Question - Bexley Company produces retractable pens. November budgeted production costs are given below:
Pens to be produced 100,000
Direct material (variable) $33,000
Direct Labor (variable) $48,000
Supplies (variable) $27,500
Supervision (fixed) $40,000
Depreciation (fixed) $20,000
Other (fixed) $10,000
1. In December, Bexley expects to produce 90,000 pens. Assuming no structural changes, what is Bexley's budgeted production cost per pen for December?
A) $1.72
B) $1.85
C) $1.89
D) $1.93
2. Use the cost information in (1) above.
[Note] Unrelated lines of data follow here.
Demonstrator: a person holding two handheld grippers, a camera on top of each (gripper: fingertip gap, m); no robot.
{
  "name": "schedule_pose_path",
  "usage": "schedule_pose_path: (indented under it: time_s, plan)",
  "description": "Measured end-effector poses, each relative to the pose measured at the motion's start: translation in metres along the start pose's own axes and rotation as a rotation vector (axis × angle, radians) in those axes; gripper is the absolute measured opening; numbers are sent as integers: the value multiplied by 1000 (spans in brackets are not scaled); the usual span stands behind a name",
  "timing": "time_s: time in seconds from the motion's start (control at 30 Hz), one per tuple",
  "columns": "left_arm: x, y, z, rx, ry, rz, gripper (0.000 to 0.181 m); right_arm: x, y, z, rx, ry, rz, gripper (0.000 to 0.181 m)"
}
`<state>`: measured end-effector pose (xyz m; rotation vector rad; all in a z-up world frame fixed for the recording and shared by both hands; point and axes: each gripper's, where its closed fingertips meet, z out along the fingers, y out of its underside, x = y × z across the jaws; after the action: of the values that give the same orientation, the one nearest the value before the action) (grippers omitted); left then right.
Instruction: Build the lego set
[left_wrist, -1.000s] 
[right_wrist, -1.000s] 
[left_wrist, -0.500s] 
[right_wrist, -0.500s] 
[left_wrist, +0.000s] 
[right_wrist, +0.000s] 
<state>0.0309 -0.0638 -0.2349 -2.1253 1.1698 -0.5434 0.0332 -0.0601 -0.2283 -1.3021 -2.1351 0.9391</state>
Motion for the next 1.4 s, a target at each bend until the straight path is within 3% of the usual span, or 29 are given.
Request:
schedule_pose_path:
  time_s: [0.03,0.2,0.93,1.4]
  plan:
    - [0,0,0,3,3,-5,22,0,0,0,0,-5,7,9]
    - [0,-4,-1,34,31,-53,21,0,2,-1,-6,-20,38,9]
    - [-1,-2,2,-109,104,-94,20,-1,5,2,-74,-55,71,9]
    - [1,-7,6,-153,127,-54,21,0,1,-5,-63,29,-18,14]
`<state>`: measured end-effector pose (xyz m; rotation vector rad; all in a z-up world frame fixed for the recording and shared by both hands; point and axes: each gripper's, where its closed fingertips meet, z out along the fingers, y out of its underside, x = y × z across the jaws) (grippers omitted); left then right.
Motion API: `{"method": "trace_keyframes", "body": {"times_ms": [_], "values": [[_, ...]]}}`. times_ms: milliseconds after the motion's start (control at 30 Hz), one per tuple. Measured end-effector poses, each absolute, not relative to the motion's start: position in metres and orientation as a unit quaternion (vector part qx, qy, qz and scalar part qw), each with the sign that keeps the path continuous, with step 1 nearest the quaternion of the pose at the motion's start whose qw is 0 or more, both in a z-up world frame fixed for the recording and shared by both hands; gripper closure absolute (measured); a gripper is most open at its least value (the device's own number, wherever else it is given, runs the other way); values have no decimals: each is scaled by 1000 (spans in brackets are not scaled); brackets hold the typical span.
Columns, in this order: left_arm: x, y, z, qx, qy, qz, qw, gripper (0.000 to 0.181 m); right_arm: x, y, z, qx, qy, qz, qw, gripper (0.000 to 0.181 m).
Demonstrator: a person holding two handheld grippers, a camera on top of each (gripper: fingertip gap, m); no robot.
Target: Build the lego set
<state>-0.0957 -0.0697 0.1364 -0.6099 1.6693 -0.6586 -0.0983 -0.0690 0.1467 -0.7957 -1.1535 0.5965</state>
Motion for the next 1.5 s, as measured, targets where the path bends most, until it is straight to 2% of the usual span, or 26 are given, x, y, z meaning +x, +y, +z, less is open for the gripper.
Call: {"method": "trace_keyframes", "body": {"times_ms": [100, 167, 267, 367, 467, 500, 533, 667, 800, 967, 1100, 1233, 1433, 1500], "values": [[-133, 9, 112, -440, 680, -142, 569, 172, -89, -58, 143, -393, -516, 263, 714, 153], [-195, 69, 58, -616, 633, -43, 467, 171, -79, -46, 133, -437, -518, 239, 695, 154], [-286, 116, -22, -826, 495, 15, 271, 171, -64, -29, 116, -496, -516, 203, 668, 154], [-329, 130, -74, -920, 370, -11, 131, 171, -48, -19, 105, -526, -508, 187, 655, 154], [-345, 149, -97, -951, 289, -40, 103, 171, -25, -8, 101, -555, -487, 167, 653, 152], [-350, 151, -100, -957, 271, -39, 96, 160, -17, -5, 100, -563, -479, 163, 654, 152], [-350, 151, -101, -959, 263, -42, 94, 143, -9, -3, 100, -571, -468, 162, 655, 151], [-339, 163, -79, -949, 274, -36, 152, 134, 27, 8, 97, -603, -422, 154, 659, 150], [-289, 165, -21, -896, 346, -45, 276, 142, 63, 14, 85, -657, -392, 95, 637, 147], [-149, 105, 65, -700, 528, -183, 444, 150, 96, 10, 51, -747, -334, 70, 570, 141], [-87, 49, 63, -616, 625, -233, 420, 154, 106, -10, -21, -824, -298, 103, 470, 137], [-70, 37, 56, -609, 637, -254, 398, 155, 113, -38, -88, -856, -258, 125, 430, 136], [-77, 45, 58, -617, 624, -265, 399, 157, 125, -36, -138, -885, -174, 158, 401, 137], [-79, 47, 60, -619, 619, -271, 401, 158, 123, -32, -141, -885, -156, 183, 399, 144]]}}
In November, the actual direct labor costs were $46,000 and Bexley produced and sold 90,000 pens. The direct labor performance variance (difference) is:
A) $5,000 unfavorable.
B) $2,800 unfavorable.
C) $1,000 unfavorable.
D) $5,000 favorable.
3. Bubba's steakhouse has budgeted the following costs for a month in which 1,600 steak dinners will be sold: Materials, $4,080; hourly labor (variable), $5,200; rent (fixed), $1,720; depreciation, $600; and other fixed costs, $550. Each dinner sells for $12.60. How much would Bubba's profit increase if 10 more dinners were sold?
A) $68.
B) $72.
C) $52.
D) $126.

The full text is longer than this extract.